In the Kitco News Gold Survey, out of 33 participants, 26
responded this week. Twenty see prices up, while three see prices down
and three see prices trading sideways or are neutral. Market
participants include bullion dealers, investment banks, futures traders
and technical-chart analysts.
Last week participants were bullish. As of noon EST, Comex April gold prices were up about $54 an ounce on the week.
Most of the survey participants this week who are bullish cite
the strong performance gold put in this week as the main factor. Many
of them expect gold to build on those gains headed into next week.

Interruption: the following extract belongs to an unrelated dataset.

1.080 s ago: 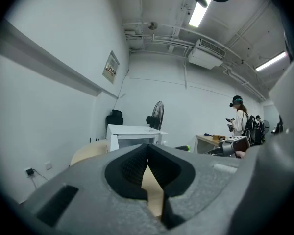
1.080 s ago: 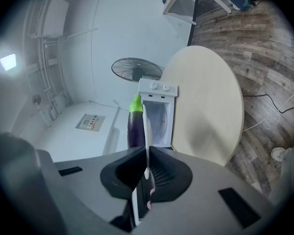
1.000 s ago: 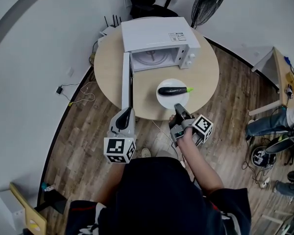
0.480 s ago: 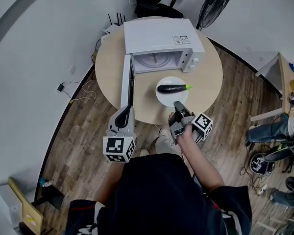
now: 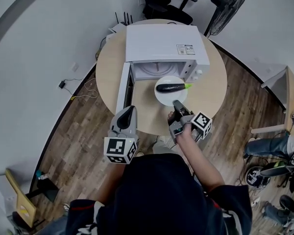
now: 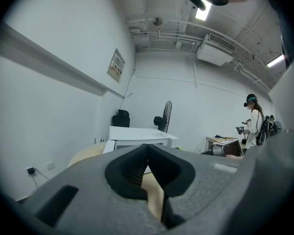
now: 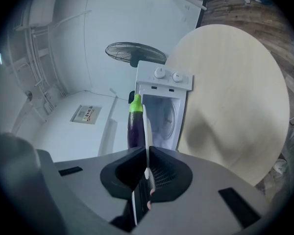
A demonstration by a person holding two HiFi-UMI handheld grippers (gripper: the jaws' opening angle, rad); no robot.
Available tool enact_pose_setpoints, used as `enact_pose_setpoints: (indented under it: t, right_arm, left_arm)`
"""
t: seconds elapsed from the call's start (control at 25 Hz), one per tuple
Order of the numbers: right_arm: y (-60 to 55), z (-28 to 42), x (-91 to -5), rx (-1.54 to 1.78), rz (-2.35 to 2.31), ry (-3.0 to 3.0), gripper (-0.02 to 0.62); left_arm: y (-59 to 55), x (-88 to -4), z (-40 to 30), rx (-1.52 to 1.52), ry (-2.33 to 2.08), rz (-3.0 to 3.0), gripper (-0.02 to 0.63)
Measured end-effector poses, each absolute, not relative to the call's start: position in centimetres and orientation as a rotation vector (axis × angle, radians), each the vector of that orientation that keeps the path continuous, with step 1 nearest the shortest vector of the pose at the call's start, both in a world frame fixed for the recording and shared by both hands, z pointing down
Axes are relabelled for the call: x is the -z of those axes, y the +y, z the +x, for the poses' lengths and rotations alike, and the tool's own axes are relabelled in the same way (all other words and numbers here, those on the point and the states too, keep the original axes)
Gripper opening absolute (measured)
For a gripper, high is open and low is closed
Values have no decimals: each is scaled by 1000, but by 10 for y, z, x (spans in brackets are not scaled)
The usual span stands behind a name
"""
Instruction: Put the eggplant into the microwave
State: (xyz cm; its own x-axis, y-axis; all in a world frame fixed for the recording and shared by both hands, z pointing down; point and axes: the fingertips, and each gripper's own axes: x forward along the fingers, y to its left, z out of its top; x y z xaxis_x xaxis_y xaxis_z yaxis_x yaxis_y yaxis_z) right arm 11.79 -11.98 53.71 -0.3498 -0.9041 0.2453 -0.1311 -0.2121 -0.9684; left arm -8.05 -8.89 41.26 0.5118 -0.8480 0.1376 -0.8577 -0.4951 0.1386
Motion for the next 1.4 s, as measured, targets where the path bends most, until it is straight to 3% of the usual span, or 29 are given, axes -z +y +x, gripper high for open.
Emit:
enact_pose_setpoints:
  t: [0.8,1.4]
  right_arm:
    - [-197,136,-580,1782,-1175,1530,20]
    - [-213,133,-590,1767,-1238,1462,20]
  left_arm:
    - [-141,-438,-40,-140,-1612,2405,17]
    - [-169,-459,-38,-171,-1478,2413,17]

“The gold rally has legs with upward momentum established and
bouts of short covering from (an) extreme oversold situation likely to
continue. With German and French indicators showing more life, the
dollar/euro exchange rate could weaken to gold’s advantage,” said
Jeffrey Nichols, managing director, American Precious Metals Advisors.
Adrian Day, chairman and chief executive officer, Adrian Day Asset Management, pointed to fundamental reasons.

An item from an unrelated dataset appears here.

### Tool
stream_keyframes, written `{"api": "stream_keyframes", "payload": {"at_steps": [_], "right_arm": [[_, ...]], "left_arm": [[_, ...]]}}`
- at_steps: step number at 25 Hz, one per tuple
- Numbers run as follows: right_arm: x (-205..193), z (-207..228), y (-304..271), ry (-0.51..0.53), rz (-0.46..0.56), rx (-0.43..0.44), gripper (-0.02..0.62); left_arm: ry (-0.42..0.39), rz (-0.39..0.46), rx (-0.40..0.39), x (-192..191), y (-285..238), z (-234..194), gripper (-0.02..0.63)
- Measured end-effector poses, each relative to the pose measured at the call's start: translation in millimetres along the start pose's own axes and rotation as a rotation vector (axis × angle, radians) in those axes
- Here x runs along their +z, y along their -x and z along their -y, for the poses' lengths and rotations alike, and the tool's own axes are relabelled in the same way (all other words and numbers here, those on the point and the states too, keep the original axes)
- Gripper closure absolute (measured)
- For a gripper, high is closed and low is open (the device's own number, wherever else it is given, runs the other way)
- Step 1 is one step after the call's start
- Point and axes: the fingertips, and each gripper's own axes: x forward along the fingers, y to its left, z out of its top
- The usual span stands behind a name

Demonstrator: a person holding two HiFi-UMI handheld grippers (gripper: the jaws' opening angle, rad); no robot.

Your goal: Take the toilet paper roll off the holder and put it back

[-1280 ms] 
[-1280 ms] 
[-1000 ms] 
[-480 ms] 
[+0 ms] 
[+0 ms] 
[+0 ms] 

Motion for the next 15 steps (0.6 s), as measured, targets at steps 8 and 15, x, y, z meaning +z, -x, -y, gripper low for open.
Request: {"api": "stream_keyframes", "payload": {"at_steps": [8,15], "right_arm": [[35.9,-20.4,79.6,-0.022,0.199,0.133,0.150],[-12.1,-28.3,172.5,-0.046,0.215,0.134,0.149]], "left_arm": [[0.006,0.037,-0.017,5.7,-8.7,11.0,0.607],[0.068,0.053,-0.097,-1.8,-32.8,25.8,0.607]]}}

“News out of Washington this week is very bullish for gold:
Fed (Federal Reserve) head (Janet) Yellen was very dovish, and made
clear that monetary policy would continue to be very easy,
notwithstanding her indication (to) continue the taper; and the
Republican Party backed away from a budget fight raising the debt
ceiling with a few items of spending attached. Without the discipline
of ‘sequester,’ spending and the debt will move back up. And I suspect
that in the coming months, the Federal Reserve will ‘taper the
taper’... cut back on the monthly reduction or skip a month. That would
be bullish for gold,” Day said.
A few survey participants forecast lower prices for next week, suggesting the rally in gold is due for a retreat.
“My upside target for April gold (is) up at $1,326.30, which
represents a 10% gain for the year. I think if we achieve it, a good
amount of selling pressure coupled with profit taking could come in to
the market. Lower for next week,” said Sean Lusk, director of
commercial hedging at Walsh Trading.